MUFASA

Information utility-aware preprocessing for reliable computational pathology model reasoning

MUFASA is an information utility-aware preprocessing framework designed to improve the reliability of model reasoning in computational pathology. The project focuses on improving whole-slide image data quality before downstream machine learning analysis.

The central goal is to remove or reduce the influence of non-diagnostic and low-utility image regions while preserving diagnostically meaningful tissue patterns for reliable downstream prediction.

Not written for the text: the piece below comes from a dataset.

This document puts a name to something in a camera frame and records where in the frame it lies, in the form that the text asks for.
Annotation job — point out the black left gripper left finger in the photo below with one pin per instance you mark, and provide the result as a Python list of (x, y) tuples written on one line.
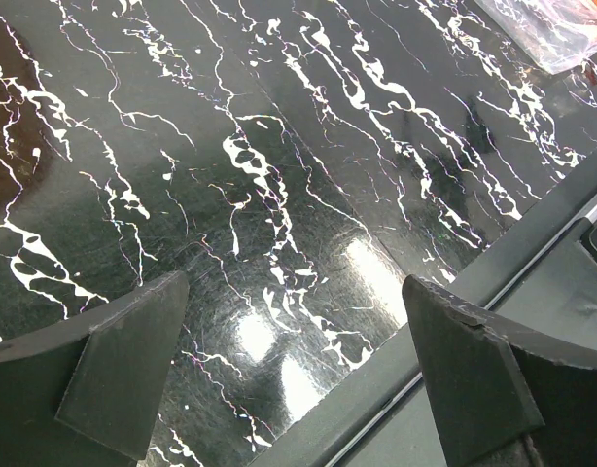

Role: Collaborating researcher

Key contributions:

  • Supported development of an AI-powered preprocessing framework for whole-slide image dataset quality improvement.
  • Contributed to pathology image preprocessing workflows involving artifact filtering, tile extraction, and quality control.
  • Helped evaluate preprocessing strategies for improving model reasoning in computational pathology.
  • Contributed to research dissemination through Stanford Pathology Research Retreat and manuscript preparation.

Research relevance:

  • Artifact-aware WSI preprocessing
  • Dataset quality control
  • Reliable model reasoning
  • Computational pathology
  • Whole-slide image machine learning

Related work:

Rathinaraja Jeyaraj, Barathi Subramanian, Jeanne Shen, et al., “MUFASA: An Information Utility-Aware Preprocessing Framework for Reliable Model Reasoning in Computational Pathology,” in preparation.